I began experimenting with a couple fan shroud designs with some cardboard and gaffers tape. Once I was happy with the layout and airflow I was able to transfer the measurements to some aluminum sheet scraps I had in my shop and welded it up.

It appears that it works best if I pull air through the shroud as it is hardly engineered for optimal airflow. One of the problems I had with running the fan as intake (intake from GPUs standpoint not the case) is that because the fan had enough power, and was basically blowing a flat plate, a good portion of the air was actually getting directed back out. It had me scratching my head as to why my intake fan was exhausting air.

But in any case here is my temporary solution until I can find or make a waterblock.


4 Likes

Pretty sure @wendell used external(?) blower fans for his V100, perhaps he could link the exact model on here.

1 Like

I tried attaching on of the PCI slot exhaust fans as well but it wasn’t moving enough air. This is the one I tried: evercool fox-2 image

Flow wise it would probably be better to have the fan pointing into the end of the shroud and have it reduce down to the size of the cards opening than having then air try to make a tight 90° turn.
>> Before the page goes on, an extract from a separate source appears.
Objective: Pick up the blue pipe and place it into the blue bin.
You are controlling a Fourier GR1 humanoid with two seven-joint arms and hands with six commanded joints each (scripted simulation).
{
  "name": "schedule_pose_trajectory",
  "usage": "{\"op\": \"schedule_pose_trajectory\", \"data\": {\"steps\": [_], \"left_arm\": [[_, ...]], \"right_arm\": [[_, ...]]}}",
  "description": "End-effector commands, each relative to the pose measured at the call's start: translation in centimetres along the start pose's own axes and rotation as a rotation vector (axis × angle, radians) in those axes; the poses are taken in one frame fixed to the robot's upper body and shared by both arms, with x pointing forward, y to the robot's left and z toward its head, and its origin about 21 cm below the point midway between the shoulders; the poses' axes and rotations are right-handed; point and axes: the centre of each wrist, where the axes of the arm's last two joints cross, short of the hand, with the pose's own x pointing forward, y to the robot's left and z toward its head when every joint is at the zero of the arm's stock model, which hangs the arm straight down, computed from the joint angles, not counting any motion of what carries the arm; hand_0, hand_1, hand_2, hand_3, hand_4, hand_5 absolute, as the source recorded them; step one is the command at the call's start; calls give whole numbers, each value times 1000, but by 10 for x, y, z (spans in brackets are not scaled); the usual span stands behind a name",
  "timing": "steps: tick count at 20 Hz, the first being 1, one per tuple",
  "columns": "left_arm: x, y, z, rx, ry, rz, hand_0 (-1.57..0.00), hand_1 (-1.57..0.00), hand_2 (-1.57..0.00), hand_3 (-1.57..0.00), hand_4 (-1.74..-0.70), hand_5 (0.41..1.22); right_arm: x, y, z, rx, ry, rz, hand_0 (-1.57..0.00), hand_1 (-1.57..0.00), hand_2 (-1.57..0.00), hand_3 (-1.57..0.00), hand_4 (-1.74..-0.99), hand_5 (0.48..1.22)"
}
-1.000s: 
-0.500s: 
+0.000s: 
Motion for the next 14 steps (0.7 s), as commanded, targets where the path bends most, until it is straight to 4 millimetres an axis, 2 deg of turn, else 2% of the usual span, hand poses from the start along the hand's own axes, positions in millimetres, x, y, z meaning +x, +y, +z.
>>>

That way the air can keep going in a more or less straight line and potentially have less speed or pressure loss than being forced to make a turn and having to get going again in a different direction.

1 Like

That was another cardboard prototype but it required a lot more aluminum and I had a couple of scrap pieces that were not big enough for that design. It also included a lot more small parts and angles. I completely agree that if it was more efficient I could probably run a slower fan. Maybe rev b. when I find some more aluminum. But to be honest this is keeping the GPU pretty cool. I can run some benchmarks and get temp readings. It just sounds like a drone.

If anyone comes across a big block of copper or nickel I’ll gladly machine a water block prototype and test it.

3 Likes

I ran some benchmarks and turns out its working quite well. I ran the SSD V1.2 TensorFlow training example container just to stress test the system.

I ran on both my “custom” cooled A100 and the new RTX A6000. I’m assuming its running well as the A100 appears to hover around 77 degrees Celsius once warmed up and running for a couple hours whereas the RTX A6000 was at 84 degrees Celsius and only running its internal fan at ~60%. I don’t know the thermal profile of the fan but I would assume that if its only running at 60% then 84 degrees is fine. I know the A100 has a thermal throttle at 92 degrees so I think I can safely call it a success. In fact I might change the profile of the A100’s fan to run a little slower and lower db.

The container can be found on nvidia ngc website under nvidia:ssd_for_tensorflow

and run using:

bash examples/SSD320_FP16_1GPU_BENCHMARK.sh

Training ResNet 50 on the CoCo dataset times on a single GPU were:
A100 : real = 276m21.864s
RTX A6000 : real = 408m54.403s

4 Likes

Damn, A100 really on another level.

Definitely on another level. I want to run some more benchmarks if I can get access to some more GPUs. I’m sure there is another thread for benchmarking etc. So transition there for further developments.

Nothing immediate seen [still is a bit new of a device outright, to be looking at LC]. Maybe try wedging a more aggressive rpm fan on your existing shroud, or arranging for having fans directly facing the intake point [granted clearances applicable]